- [TASK TO COMPLETE]
Looking through the data, please report how many lines contain the string "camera", giving nothing but the number.

-- STORED DATA follows --

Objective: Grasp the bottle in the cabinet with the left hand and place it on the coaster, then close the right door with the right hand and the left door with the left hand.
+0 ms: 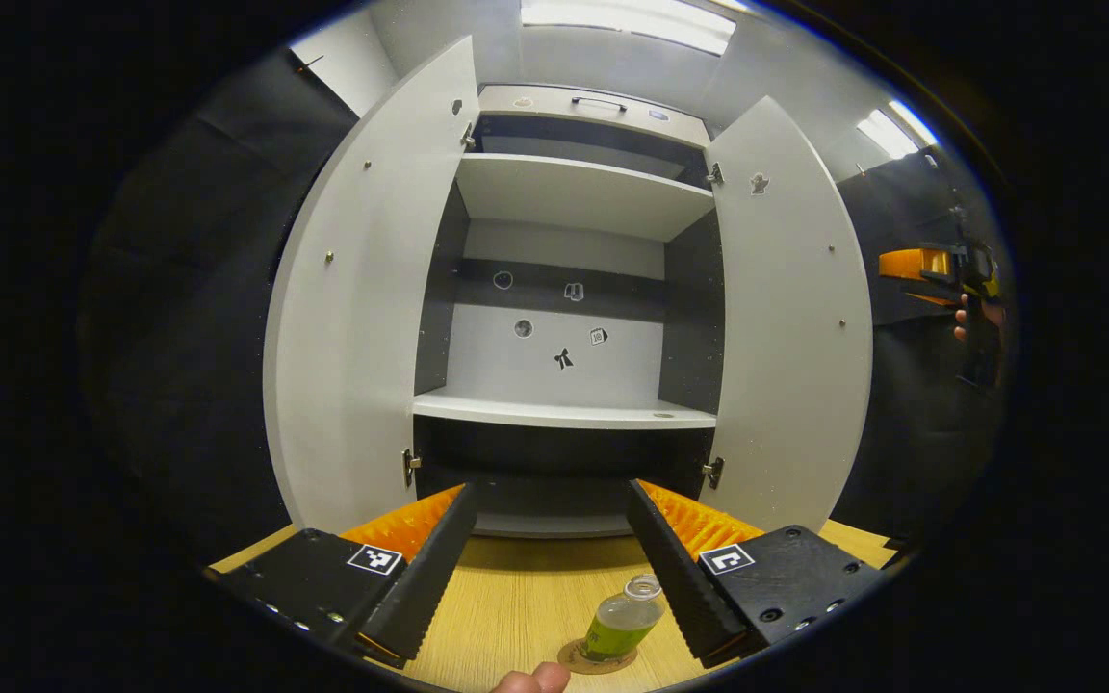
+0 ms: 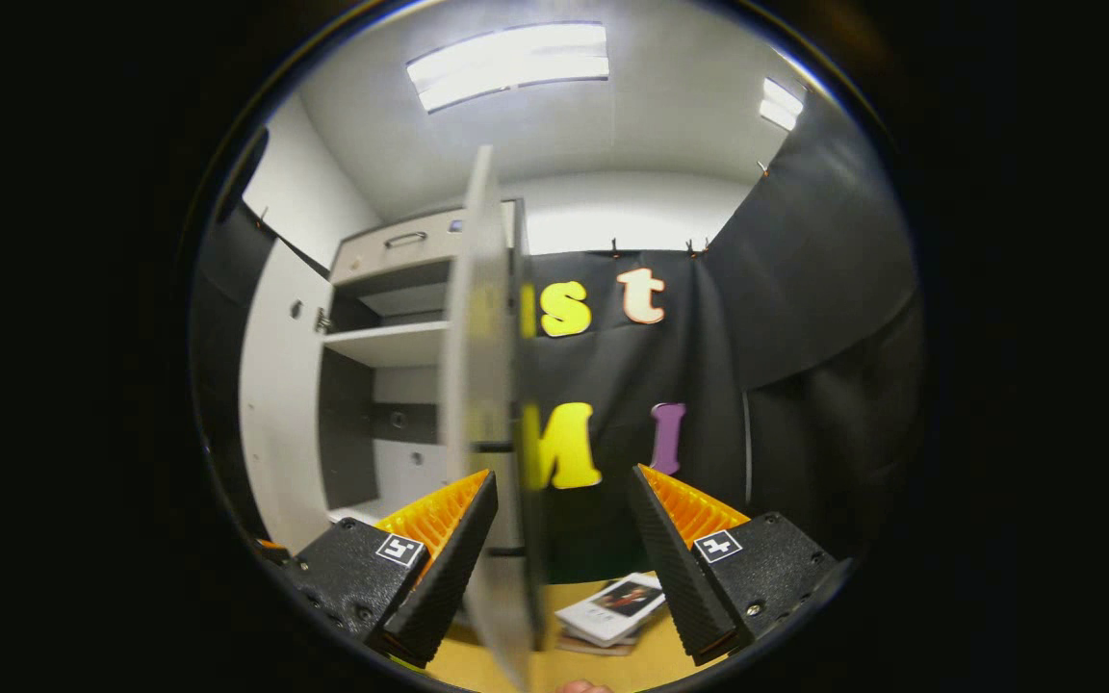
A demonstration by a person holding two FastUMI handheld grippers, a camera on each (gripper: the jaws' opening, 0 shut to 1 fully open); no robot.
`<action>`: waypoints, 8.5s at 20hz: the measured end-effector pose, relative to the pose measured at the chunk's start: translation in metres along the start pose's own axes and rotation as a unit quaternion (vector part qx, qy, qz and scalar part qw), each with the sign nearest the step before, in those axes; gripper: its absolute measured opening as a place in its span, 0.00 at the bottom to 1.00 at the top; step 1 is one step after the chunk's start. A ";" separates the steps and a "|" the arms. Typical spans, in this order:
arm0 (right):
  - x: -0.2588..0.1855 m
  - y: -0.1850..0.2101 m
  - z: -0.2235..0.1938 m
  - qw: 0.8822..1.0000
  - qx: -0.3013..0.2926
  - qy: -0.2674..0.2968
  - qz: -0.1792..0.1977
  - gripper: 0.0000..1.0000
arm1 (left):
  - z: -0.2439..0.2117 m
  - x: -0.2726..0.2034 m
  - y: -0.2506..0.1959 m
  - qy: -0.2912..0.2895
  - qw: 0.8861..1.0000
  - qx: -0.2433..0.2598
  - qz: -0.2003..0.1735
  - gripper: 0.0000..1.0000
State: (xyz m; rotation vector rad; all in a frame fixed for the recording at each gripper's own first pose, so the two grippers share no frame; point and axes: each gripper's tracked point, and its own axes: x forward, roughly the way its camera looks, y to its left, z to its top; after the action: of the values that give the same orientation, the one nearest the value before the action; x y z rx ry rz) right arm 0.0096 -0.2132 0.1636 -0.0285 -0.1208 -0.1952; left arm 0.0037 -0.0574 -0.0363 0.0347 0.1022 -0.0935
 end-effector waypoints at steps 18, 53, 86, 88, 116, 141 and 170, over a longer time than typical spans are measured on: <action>0.048 0.017 -0.026 0.999 0.004 0.035 0.009 0.81 | -0.003 -0.005 0.012 0.001 1.000 -0.016 0.018 0.96; -0.003 0.140 -0.074 0.994 -0.035 0.019 0.101 0.83 | 0.001 -0.028 0.045 0.011 0.999 -0.029 0.043 0.96; -0.082 0.164 -0.187 0.989 0.033 0.091 0.110 0.83 | 0.139 -0.028 0.304 -0.096 0.950 -0.168 0.246 0.95; -0.083 0.155 -0.186 0.990 0.035 0.092 0.100 0.83 | 0.135 -0.032 0.317 -0.102 0.945 -0.191 0.246 1.00; -0.088 0.126 -0.168 0.995 0.037 0.074 0.061 0.83 | 0.140 0.012 0.142 -0.082 0.986 -0.101 0.104 0.93; -0.091 0.133 -0.193 0.992 0.040 0.100 0.068 0.83 | 0.034 -0.077 0.018 -0.078 0.995 -0.027 0.062 0.95; -0.084 0.162 -0.207 0.987 0.014 0.126 0.100 0.83 | -0.006 -0.099 0.013 -0.027 0.995 -0.041 0.089 0.94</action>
State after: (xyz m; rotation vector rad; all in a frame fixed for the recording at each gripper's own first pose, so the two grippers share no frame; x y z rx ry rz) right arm -0.0163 -0.0465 -0.0551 0.0113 0.1311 0.0055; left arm -0.0941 -0.0354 -0.0314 -0.0403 0.0485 0.0879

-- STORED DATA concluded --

- [SOLVED EXERCISE]
2